§ Directions: The response must consist of the lines below from the one with "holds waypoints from" through the one with "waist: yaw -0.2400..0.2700", exactly as they appear and with both ends kept.

§ Dataset excerpt:
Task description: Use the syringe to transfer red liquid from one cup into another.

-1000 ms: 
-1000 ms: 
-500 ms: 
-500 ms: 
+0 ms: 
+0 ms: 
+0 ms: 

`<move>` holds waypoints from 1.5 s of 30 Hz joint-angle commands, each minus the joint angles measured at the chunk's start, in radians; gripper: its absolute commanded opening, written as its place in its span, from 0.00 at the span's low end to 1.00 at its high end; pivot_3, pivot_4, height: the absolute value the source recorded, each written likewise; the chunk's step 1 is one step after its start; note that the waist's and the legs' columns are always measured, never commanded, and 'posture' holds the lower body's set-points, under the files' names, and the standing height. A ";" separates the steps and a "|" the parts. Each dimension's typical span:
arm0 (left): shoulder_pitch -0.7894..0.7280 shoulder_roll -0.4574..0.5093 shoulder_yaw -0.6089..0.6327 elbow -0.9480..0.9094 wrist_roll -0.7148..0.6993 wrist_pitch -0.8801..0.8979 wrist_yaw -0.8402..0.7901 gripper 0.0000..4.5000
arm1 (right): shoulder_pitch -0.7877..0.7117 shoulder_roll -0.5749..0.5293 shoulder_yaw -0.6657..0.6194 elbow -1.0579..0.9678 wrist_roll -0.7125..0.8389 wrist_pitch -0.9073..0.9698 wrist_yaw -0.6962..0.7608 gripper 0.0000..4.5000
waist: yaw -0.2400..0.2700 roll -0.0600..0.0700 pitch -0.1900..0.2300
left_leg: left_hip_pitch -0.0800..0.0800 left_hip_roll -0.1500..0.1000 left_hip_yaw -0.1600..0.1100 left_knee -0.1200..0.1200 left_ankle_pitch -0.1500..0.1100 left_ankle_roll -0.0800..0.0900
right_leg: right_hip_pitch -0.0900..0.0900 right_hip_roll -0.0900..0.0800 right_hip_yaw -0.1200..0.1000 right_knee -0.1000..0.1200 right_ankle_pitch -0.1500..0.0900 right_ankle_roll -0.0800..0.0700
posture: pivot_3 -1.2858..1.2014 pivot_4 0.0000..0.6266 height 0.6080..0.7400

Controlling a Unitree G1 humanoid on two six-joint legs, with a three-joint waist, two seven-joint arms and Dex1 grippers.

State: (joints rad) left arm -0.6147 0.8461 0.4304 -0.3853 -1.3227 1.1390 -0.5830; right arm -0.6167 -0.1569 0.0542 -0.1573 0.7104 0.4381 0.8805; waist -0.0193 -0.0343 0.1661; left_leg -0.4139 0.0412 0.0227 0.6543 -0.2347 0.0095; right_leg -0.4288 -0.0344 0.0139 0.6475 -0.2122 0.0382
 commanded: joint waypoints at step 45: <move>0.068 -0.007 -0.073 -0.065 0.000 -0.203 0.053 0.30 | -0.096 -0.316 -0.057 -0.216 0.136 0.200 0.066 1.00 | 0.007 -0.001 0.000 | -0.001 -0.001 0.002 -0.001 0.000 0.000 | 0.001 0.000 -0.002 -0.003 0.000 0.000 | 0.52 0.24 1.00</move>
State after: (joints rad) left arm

§ Response:
`<move>` holds waypoints from 1.5 s of 30 Hz joint-angle commands, each minus the joint angles measured at the chunk's start, in radians; gripper: its absolute commanded opening, written as its place in its span, from 0.00 at the span's low end to 1.00 at its high end; pivot_3, pivot_4, height: the absolute value the source recorded, each written likewise; the chunk's step 1 is one step after its start; note that the waist's and the legs' columns are always measured, never commanded, and 'posture' holds the lower body's set-points, under the files' names, and the standing height. A ";" separates the steps and a "|" the parts. Each dimension's typical span:
arm0 (left): shoulder_pitch -0.7894..0.7280 shoulder_roll -0.4574..0.5093 shoulder_yaw -0.6089..0.6327 elbow -0.9480..0.9094 wrist_roll -0.7148..0.6993 wrist_pitch -0.8801..0.8979 wrist_yaw -0.8402..0.7901 gripper 0.0000..4.5000
arm1 (right): shoulder_pitch -0.7877..0.7117 shoulder_roll -0.5749..0.5293 shoulder_yaw -0.6657..0.6194 elbow -1.0579..0.9678 wrist_roll -0.7125..0.8389 wrist_pitch -0.9073..0.9698 wrist_yaw -0.6962..0.7608 gripper 0.0000..4.5000
waist: yaw -0.2400..0.2700 roll -0.0600..0.0700 pitch -0.1900..0.2300

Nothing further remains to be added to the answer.